49 percent of German firms not in favour of paid paternity leave

By Olivia Logan

While the paternity leave law that's in the works is delayed, fathers in Germany are reliant on their employers’ goodwill for paid time off after their child is born, and a new YouGov survey has revealed that 49 percent of companies are not in favour of offering the leave.

Only half of German companies willing to pay paternity leave

A recent poll conducted by YouGov on behalf of the dpa has found that just 51 percent of companies in Germany are willing to pay their employees two, full weeks of paternity leave (Vaterschaftsurlaub) immediately after their child is born.

Meanwhile, 33 percent of companies said they would reject employee requests to take paid paternity leave and 16 percent responded that they “didn’t know” what the company's stance would be.

A law to introduce a two-week paternity leave called “family start time” was initially announced by Federal Minister for Families Lisa Paus (Greens) as part of the government's 2021 coalition agreement, but delayed multiple times until a 2024 deadline was set, but the law is yet to be finalised.
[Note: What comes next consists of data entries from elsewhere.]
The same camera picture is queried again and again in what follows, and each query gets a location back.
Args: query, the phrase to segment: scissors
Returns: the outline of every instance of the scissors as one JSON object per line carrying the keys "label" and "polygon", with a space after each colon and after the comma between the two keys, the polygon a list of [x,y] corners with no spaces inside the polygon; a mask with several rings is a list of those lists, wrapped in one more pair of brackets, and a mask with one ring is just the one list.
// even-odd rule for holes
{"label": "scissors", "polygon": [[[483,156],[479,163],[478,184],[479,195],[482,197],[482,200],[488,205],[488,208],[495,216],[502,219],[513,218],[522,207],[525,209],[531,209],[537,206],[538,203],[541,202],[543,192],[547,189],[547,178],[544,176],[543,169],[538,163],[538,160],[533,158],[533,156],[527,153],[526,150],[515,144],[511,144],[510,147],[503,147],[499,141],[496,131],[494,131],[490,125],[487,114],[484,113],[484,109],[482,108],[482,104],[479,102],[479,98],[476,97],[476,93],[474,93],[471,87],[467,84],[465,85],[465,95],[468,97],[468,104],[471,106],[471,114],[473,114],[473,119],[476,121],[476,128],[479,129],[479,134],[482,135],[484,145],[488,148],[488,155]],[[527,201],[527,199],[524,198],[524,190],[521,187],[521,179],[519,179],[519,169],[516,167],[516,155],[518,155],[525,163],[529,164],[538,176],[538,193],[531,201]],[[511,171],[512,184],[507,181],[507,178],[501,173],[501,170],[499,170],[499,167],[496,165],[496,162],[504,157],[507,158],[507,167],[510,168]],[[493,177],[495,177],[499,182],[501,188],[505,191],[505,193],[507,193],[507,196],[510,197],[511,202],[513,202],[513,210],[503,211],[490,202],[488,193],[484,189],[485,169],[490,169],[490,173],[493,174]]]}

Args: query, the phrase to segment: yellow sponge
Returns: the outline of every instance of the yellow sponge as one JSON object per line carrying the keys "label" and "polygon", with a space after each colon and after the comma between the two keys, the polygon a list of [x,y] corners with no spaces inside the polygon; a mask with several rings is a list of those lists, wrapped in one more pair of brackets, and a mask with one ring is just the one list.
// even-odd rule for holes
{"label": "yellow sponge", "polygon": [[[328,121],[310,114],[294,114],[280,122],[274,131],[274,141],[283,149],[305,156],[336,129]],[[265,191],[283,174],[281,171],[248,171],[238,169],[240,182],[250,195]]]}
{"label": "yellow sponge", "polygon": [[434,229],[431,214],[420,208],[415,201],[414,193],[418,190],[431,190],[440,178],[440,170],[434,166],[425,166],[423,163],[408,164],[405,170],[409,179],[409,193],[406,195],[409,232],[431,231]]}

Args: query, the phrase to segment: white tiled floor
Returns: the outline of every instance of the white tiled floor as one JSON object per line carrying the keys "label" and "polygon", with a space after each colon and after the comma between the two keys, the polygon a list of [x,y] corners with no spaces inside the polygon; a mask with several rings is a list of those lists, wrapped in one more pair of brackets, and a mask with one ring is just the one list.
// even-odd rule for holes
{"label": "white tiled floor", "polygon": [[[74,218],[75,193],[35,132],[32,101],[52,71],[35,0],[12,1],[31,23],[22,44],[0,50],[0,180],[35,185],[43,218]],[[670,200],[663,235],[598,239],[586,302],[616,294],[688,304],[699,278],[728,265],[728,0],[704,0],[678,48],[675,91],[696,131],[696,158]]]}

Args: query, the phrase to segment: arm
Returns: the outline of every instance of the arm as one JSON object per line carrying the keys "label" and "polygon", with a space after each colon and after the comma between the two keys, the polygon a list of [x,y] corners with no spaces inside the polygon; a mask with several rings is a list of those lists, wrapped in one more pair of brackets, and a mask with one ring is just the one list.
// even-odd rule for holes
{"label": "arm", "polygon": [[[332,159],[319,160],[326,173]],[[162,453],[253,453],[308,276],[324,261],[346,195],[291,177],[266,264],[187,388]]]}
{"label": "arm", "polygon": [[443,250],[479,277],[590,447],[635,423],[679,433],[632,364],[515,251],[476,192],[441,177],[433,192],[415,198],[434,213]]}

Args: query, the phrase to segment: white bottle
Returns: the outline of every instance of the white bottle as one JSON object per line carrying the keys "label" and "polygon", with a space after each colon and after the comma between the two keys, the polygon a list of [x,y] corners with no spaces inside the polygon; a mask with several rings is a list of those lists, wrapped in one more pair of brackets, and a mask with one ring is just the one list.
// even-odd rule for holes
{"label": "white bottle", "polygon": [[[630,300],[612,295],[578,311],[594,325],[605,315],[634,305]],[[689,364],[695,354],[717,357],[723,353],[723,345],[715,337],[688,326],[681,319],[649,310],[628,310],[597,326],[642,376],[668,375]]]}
Currently, the parent who gives birth in Germany is entitled to six weeks of paid maternity leave before they give birth and six weeks afterwards, while fathers or partners are not entitled to a single day unless their employer voluntarily grants it. This time off is separate from Elternzeit (parental leave), a legal entitlement to time off work for both parents which can be taken after the maternity leave ends.

While the traffic light government’s 2021 coalition agreement promised to “introduce a two-week paid leave of absence for partners after the birth of a child,” the law is yet to come to fruition three years later.
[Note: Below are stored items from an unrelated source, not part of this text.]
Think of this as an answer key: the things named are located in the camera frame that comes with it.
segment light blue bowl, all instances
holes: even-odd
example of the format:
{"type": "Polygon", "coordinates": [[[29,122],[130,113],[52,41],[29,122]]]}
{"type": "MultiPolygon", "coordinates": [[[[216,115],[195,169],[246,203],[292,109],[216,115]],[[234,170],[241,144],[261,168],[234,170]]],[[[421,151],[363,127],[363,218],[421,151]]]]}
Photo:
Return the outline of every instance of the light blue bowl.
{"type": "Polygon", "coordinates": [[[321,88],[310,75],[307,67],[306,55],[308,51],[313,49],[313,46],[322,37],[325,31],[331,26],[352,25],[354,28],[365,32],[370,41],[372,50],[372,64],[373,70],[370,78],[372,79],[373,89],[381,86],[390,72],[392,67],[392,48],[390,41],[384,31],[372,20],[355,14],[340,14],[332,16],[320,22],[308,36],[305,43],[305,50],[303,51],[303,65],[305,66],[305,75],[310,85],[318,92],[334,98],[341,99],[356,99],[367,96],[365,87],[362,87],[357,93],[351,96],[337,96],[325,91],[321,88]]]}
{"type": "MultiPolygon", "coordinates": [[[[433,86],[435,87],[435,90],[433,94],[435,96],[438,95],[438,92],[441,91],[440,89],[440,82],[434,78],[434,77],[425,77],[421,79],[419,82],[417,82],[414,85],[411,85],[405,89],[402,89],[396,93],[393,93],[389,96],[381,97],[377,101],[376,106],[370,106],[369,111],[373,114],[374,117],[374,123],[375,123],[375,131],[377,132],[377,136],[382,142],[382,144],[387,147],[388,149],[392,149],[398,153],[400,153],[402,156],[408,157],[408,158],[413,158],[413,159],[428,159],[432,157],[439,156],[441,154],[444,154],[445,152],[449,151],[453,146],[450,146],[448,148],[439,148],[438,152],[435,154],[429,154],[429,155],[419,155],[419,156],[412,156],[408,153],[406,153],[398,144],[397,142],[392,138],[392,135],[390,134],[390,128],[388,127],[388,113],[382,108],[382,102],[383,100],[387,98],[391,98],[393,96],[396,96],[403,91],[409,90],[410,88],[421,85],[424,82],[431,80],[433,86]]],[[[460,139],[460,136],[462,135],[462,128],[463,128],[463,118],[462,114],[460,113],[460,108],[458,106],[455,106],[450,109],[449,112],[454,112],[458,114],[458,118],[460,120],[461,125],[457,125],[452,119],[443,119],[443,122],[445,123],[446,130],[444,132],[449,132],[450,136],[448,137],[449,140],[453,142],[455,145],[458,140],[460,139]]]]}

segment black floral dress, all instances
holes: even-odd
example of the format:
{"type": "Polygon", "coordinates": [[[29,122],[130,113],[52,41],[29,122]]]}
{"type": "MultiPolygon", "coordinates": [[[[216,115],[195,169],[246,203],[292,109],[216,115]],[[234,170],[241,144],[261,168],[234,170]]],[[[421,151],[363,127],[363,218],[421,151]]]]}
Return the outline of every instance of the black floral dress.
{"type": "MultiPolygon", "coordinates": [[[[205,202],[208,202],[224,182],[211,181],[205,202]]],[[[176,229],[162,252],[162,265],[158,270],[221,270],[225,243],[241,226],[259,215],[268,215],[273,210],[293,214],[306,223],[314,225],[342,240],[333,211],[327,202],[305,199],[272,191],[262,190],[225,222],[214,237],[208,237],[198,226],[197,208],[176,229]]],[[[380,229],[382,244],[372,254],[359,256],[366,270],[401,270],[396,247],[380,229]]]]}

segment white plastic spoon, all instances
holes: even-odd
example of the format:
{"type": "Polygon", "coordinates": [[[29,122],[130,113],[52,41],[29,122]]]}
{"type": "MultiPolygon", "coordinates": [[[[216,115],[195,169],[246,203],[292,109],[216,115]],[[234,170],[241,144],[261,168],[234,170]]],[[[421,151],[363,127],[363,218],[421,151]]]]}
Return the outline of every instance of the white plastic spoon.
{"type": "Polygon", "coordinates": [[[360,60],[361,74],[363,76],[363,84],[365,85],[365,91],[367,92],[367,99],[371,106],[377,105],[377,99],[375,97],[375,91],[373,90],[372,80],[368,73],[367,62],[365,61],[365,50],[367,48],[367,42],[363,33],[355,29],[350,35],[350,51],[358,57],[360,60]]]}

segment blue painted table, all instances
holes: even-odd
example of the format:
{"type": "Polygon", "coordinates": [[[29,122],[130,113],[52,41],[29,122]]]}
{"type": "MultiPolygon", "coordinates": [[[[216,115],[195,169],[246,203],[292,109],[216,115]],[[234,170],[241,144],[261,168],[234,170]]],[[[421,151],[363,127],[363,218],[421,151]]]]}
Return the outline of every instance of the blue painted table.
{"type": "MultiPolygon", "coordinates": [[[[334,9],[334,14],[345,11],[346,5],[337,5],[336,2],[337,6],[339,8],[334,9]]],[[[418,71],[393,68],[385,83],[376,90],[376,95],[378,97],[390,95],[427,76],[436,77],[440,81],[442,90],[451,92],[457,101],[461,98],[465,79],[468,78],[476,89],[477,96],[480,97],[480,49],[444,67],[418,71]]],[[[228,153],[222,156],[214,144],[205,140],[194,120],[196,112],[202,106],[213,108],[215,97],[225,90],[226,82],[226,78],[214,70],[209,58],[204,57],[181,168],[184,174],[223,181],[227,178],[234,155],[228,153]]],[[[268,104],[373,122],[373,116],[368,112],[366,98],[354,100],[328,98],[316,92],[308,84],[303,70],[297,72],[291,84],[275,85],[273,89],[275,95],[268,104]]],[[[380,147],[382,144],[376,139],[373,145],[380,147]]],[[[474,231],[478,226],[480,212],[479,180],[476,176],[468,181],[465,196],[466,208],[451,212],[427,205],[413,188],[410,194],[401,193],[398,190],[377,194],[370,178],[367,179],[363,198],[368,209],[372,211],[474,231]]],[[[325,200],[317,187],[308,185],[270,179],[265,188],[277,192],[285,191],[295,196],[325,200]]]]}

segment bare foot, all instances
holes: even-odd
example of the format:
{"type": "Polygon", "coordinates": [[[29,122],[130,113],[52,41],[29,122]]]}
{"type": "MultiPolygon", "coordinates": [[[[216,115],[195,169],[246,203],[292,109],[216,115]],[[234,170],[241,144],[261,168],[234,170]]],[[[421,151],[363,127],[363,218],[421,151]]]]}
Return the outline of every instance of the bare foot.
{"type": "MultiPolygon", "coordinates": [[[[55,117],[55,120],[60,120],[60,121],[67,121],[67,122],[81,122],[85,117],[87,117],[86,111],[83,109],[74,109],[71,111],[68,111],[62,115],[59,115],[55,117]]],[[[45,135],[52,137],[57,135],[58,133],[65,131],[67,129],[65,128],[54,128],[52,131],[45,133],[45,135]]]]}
In the meantime, frustrated fathers and partners have pressured the government to fulfil their promise, with one father in Berlin deciding to sue the German state in April 2024.

Under the current "family start time" law proposal, which is supported by the SPD and Greens, a company with 100 employees could expect to pay 208 euros more per month to cover possible costs of paternity leave, according to SPD parliamentary group leader Sönke Rix.
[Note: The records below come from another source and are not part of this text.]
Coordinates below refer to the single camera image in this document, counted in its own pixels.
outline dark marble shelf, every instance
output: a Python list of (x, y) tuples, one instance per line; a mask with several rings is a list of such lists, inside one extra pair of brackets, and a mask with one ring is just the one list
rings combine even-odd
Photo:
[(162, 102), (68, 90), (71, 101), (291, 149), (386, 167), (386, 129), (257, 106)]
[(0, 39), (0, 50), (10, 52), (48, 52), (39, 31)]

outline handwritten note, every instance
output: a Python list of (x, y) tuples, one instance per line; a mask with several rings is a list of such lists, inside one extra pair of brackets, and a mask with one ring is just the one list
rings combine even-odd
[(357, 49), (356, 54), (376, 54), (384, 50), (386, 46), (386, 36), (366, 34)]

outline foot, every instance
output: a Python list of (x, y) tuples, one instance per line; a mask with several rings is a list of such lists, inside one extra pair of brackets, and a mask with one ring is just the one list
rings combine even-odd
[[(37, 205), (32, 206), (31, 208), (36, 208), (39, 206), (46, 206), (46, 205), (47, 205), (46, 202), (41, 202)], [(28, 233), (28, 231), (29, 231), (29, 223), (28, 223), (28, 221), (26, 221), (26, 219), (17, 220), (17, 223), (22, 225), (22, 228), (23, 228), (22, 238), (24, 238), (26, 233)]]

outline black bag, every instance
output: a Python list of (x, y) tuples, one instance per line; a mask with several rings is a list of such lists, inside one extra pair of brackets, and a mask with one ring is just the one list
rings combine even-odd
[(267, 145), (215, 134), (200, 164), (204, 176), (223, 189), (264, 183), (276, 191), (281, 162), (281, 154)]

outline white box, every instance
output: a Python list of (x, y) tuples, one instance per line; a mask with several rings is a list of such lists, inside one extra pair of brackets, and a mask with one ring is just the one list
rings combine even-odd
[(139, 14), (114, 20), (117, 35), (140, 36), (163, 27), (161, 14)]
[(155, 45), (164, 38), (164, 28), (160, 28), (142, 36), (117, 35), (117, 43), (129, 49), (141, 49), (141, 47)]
The FDP, the third party in Germany’s current coalition and the party leading the Finance Ministry, is unhappy that employers should foot the bill for paid paternity leave and has blocked the current draft law.

Rix recently called on the FDP once more to unblock the plan. While financing remains uncertain it is expected that paternity leave will be included in the upcoming Maternity Protection Act (Mutterschutzgesetz) 2024.

This means it is still possible that a paternity leave law will be implemented before the end of 2024.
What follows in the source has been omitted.